Suppose where those neural populations land with respect to voxels is like this. So if each of these is a voxel in the brain, a little, say, 2 by 2 by 3 millimeter chunk of brain that we're getting an MRI signal from, if you have the different neural populations spatially segregated enough that they mostly land in different voxels, then MVPA might work here. Is that intuitive? Do you guys all see that?
Then we'd get a different pattern in these voxels if we're looking at those two different images. But even if we have the situation here, which is kind of informationally the same, if they're spatially scrambled so that they're in roughly equal proportion in each voxel, MVPA won't work. Does that make sense?
And so that's when we need this other method called "functional MRI adaptation." Make sense? I'm going to go one minute over probably. So the point of functional MRI adaptation is it can work even when there's no spatial clustering of the relevant neural populations on the scale of voxels.
So let me go through it quickly and we'll come back to it later. So here's how it goes-- the basic idea is, any measure that's sensitive to the sameness versus difference between two stimuli can reveal what that system takes to be same or different. So for example, if a brain region discriminates between two similar stimuli like these, then if we measure the functional MRI response in that region to same versus different trials-- so this would be a different trial.
You present Trump and then the chimp back to back. That's one trial, compared to a same trial, chimp and then chimp. And of course, we counterbalance everything, so we also do chimp and then Trump in another different case and then Trump and then Trump in another same case.

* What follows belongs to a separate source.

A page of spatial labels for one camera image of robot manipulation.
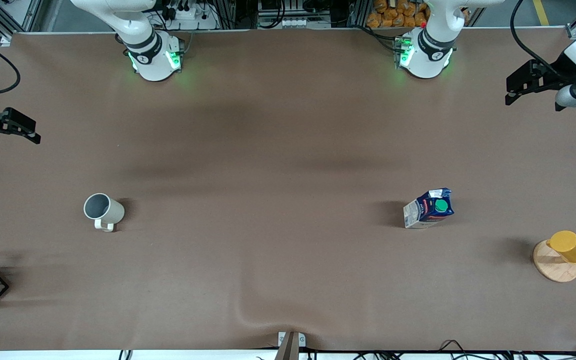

If we find that the neural response is higher when the two stimuli are different than when they're same, then we know that that region has neurons that respond differentially to the two. So remember, we started with a case where the mean response is the same to this image and this image if you just measure them alone. But now we want to know, do we really have neurons that respond differentially?
So we're using the fact that neurons are like people and muscles. If you keep doing the same thing to them, they get bored. Been there, done that.
So you present this back to back. You get a lower response than if you present this and then this. That's called "functional MRI adaptation." It's like that waterfall MT adaptation we talked about before, but just crammed into a fine time scale.
And so then if you do that, you can ask what a region thinks is the same. So then, we could ask, what about these two images? Does it think those are the same?
And if we find a response like that, what have we learned? So if these two respond like that, what have we learned about a region that shows? This is all fake data, obviously, but if we saw that, what have we learned? And then I'll let you go, as soon as I get a nice answer to this. Yeah.
AUDIENCE: So if it's the same between two pictures of the same stimuli, that means that it's activated. It can discriminate. But if the yellow is at the same degree as the red, it would just be the brain reacting to different pictures.
NANCY KANWISHER: You totally get that. It's probably right, and you totally get it. Key point-- just because I don't want to torture you guys and go way over-- but key point is, it's the same response is the lower response.
We tell that with this case, and we actually give it a same one. So same is lower than different. That's just how this method works.
Then we're basically asking, does that count as the same to this brain region? And we're finding, yes, it does. That tells us that those neurons are invariant to all kinds of things-- viewpoint, facial expression, when he last dyed his hair, who the hell knows, all these other things.
So we'll talk more about this. But the idea is, now we have another method in addition to MVPA that can start to tell us what neurons are actually discriminating. OK, sorry to go over.